Butchers, maintenance personnel and staff at the Mirabeau Abattoir are confident that the training received will result in improvement of the operations and better quality of meat to consumers.
On 18-19 June, the Inter-American Institute for Cooperation on Agriculture (IICA) through Daniele Baccilieri from the Italy based company COGEMAT, conducted an assessment of the equipment at the facility and exposed several persons to safety regulations when using such facility. Baccilieri, in delivering the training utilised best practices, in an effort to raise awareness on the safety regulations governing operations at the facility. IICA through the Ministry of Agriculture and the Ministry of Infrastructure remains committed to providing technical assistance towards strengthening operations at the Mirabeau slaughterhouse (Abattoir) in St Andrew: – an obligation that both ministries welcome and view as very critical, given government’s investment in such modern facility.
Floor Supervisor at the Abattoir Amanda Charles Francis admitted, “the training will help us to understand and improve our roles here. It is easier now to understand the safety regulations, we have to follow and improve to ensure that we have the best product on the market. I hope that staff would utilise the training and remember the importance of having the proper attire, ensuring that the place is well sanitised and keep the standards of safety.”
Charles Francis recommends that purchasing meat at the slaughter house is a step in the right direction. “I want to encourage persons to purchase meats slaughtered here, as we are following all the guidelines, you are safe with us, as we ensure that our meat is ready for consumption on the market,” she said.
Frankie Buckmire, from the Ministry of Agriculture, Veterinary and Livestock Division also emphasised the benefits of the initiative, “this training will help everyone to improve their skills, like the use of machines, sterilisation of machines and overall operations,” he said.
Chief Veterinary and Livestock Officer within the Ministry of Agriculture Dr Kimond Cummings expressed his gratitude to IICA for the support and described the engagements as timely. “This training falls under the heading of occupational safety and is very important; I think it is very timely, given the need for staff awareness.
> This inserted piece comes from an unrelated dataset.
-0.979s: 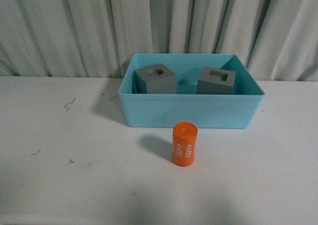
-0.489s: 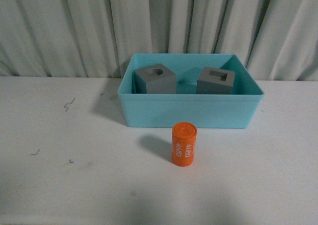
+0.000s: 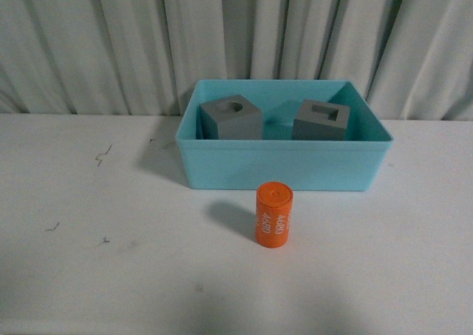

We think if the staff is properly trained on how to use the equipment it could reduce bodily harm and enhance operations at the facility. We hope this training could reinforce what persons who used the facility already know with regards to safety and proper use of the equipment to ensure longevity.”
Also reiterating the benefits of the facility was IICA National specialist for Grenada Derek Charles who said, “The objective is to ensure workers and staff know how to use the equipment to avoid breakdown and costly repairs. I think with the 2 ministries and IICA, we can really bring this abattoir into full operations.”
The training aspiration outlined by Charles is to build capacity of the staff and butchers to use equipment properly and protect the welfare of animals, thus allowing consumers to have safer meat or wholesome meat from the abattoir.
IICA has been involved with this project since 2018, when a request was made by the Ministry of Agriculture for technical support. The organisation continues to provide equipment, assessment, comprehensive report and recommendations towards supporting the operations at Mirabeau. This assessment of equipment and training of staff forms part of the groundwork completed by the international organisation in preparation of its IICA’s Annual Work Plan.